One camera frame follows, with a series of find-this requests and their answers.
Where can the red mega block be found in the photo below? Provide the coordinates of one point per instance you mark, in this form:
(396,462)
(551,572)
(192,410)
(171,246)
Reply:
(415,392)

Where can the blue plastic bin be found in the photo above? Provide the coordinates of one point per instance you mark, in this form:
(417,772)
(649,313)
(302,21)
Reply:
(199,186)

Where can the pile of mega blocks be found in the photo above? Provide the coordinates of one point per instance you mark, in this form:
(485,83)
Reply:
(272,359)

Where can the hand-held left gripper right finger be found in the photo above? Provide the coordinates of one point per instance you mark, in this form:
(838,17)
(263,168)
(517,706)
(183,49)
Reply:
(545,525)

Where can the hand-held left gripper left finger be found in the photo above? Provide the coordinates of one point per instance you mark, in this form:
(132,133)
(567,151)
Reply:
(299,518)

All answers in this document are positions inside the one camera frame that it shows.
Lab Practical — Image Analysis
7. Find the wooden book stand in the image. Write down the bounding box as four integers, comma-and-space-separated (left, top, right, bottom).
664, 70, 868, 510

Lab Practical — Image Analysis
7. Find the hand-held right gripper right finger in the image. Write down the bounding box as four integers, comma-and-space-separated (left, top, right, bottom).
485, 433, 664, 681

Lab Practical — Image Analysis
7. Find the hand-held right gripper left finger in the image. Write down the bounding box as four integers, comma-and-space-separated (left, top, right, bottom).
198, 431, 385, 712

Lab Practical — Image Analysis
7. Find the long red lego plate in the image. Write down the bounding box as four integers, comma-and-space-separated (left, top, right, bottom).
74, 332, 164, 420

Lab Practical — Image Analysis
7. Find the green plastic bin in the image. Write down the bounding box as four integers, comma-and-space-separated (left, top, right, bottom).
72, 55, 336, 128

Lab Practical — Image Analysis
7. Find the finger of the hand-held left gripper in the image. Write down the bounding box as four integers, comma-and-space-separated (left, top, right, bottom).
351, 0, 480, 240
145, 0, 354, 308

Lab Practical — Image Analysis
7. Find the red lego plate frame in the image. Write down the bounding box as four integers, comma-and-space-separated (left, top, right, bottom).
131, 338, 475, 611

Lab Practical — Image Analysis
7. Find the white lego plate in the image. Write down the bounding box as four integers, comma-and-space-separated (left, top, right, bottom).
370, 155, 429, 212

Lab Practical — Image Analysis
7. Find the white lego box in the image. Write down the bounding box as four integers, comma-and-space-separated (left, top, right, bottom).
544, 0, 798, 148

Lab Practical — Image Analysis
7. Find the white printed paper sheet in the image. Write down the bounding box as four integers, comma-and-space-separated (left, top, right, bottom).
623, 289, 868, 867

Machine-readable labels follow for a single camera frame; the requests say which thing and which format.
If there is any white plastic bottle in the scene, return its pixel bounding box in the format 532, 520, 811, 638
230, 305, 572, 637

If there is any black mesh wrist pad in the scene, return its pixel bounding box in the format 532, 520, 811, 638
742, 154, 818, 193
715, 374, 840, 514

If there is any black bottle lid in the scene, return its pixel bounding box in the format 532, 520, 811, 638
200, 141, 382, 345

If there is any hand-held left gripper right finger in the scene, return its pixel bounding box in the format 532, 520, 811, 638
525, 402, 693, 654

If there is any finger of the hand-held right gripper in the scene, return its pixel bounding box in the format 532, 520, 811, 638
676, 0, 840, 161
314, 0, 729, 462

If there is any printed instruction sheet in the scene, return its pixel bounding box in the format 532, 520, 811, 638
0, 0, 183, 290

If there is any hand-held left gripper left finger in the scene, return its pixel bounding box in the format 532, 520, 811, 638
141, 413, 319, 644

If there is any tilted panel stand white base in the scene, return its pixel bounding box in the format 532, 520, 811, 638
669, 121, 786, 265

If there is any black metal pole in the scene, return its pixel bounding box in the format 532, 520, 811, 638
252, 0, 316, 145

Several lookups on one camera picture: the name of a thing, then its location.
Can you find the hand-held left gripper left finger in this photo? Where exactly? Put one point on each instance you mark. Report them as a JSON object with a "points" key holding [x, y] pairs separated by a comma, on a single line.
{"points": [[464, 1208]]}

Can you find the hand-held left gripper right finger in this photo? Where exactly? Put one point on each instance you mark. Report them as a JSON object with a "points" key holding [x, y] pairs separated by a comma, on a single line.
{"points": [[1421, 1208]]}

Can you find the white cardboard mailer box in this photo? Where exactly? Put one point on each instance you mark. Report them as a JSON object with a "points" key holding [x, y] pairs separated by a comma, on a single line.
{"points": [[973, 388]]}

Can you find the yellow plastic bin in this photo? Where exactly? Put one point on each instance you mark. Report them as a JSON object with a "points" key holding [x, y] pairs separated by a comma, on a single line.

= = = = =

[Exercise goal] Find each line in the records above that contains "coordinates", and copy it.

[Reply]
Where can the red mega block be found in the photo below? Provide the coordinates of one point per instance you mark, in this form:
Where can the blue plastic bin be found in the photo above? Provide the coordinates of one point per instance you mark, in this form:
Where can the pile of mega blocks be found in the photo above? Provide the coordinates of one point per instance you mark, in this form:
Where can the hand-held left gripper right finger be found in the photo above? Provide the coordinates of one point per instance you mark, in this form:
Where can the hand-held left gripper left finger be found in the photo above? Provide the coordinates of one point per instance you mark, in this form:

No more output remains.